Re: About Stream SQL

Julian Hyde Fri, 05 Feb 2016 02:29:39 -0800

Stephan,

I agree that we have a long way to go to get to a standard, but I
think that means that we should start as soon as possible. By which I
mean, rather than going ahead and creating Flink-specific extensions,
let's have discussions about SQL extensions in a broad forum, pulling
in members of other projects. Streaming/CEP is not a new field, so the
use cases are well known.


It's true that Calcite's streaming SQL doesn't go far beyond standard
SQL. I don't want to diverge too far; and besides, one can accomplish
a lot with each feature added to the language. What is needed are a
very few well chosen deep features; then we can add liberal syntactic
sugar on top of these to to make common use cases more concise.

For the record, HOP and TUMBLE described in [1] are not OLAP sliding
windows; they go in the GROUP BY clause. But unlike GROUP BY, they
allow each row to contribute to more than one sub-total. This is novel
in SQL (only GROUPING SETS allows this, and in a limited form) and
could be the basis for user-defined windows.

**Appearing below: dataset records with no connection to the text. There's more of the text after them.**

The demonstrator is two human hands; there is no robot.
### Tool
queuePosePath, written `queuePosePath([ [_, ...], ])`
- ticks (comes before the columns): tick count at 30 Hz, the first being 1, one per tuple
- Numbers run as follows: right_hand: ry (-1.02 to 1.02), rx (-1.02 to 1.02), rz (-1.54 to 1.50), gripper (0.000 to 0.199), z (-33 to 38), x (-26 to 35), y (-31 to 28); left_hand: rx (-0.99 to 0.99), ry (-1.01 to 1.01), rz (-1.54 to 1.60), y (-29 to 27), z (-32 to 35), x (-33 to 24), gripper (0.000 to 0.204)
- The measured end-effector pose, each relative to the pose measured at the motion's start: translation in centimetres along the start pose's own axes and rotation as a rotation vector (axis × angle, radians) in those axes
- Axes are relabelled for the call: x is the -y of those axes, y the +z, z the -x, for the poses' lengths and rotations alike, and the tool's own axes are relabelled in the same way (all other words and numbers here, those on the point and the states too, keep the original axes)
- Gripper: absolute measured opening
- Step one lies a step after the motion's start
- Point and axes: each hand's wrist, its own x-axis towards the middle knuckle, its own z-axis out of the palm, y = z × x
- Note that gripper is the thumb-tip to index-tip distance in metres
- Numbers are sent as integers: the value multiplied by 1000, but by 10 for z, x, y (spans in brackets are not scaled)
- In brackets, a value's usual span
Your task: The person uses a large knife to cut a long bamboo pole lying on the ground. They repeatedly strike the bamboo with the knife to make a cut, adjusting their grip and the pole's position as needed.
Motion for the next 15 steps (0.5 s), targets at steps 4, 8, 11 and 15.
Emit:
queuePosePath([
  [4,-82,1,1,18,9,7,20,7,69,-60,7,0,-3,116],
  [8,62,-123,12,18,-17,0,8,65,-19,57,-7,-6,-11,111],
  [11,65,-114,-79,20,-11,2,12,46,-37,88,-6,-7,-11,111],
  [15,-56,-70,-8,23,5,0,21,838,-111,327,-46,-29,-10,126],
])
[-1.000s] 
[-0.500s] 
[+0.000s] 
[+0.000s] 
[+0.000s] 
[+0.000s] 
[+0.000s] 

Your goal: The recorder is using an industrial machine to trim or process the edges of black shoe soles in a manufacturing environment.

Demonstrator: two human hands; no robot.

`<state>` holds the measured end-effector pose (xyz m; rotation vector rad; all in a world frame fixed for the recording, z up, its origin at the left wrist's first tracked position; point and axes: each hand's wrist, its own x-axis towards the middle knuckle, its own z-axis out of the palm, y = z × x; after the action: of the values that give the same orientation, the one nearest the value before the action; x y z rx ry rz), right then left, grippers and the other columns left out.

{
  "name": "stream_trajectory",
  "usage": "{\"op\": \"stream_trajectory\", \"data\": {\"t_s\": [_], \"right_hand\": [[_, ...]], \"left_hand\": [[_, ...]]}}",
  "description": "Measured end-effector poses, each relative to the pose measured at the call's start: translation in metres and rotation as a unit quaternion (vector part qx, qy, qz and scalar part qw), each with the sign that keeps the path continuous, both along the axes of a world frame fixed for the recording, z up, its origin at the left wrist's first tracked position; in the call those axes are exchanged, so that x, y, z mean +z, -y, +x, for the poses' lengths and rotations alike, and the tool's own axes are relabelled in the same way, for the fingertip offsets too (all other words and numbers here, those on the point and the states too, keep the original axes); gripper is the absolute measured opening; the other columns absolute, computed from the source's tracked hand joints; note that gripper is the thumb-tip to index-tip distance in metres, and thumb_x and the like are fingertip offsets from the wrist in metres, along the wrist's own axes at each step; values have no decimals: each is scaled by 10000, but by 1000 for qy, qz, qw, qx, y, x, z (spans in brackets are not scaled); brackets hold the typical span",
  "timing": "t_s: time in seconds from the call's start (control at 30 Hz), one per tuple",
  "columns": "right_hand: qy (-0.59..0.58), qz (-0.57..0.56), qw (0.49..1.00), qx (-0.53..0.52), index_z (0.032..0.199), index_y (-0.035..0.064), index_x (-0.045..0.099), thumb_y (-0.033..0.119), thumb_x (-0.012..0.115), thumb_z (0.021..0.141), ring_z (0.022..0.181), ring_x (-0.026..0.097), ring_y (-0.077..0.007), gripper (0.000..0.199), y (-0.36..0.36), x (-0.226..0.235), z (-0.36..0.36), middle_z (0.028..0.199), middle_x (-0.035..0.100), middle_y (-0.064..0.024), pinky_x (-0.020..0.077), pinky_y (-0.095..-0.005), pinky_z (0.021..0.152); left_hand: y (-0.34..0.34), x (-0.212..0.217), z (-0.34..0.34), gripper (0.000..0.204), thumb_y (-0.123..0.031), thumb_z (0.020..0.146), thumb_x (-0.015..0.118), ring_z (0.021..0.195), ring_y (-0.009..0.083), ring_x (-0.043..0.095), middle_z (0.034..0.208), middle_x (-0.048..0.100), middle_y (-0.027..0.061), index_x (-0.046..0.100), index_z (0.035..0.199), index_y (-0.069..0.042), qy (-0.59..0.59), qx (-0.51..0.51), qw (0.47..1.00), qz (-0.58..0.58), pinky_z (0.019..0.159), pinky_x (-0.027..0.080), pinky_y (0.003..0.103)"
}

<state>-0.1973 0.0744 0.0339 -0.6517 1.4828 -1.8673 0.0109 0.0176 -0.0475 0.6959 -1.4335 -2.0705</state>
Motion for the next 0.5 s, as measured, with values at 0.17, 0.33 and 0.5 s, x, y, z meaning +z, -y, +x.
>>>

Also, our sliding windows can be defined by row count as well as by
time. For example, suppose you want to calculate the length of a
sport's team's streak of consecutive wins or losses. You can partition
by N, where N is the number of state changes of the win-loss variable,
and so each switch from win-to-lose or lose-to-win starts a new
window.

As you define your extensions to SQL, I strongly suggest that you make
explicit, as columns, any data values that drive behavior. These might
include event times, arrival times, processing times, flush
directives, and any required orderings. If information is not
explicit, we can not reason about the query as algebra, and the
planner cannot more radical plans, such as sorting (within a window)
or changing how the rows are partitioned across parallel processors. A
litmus test is whether a database can apply the same SQL to the data
archived from the stream and to achieve the same results.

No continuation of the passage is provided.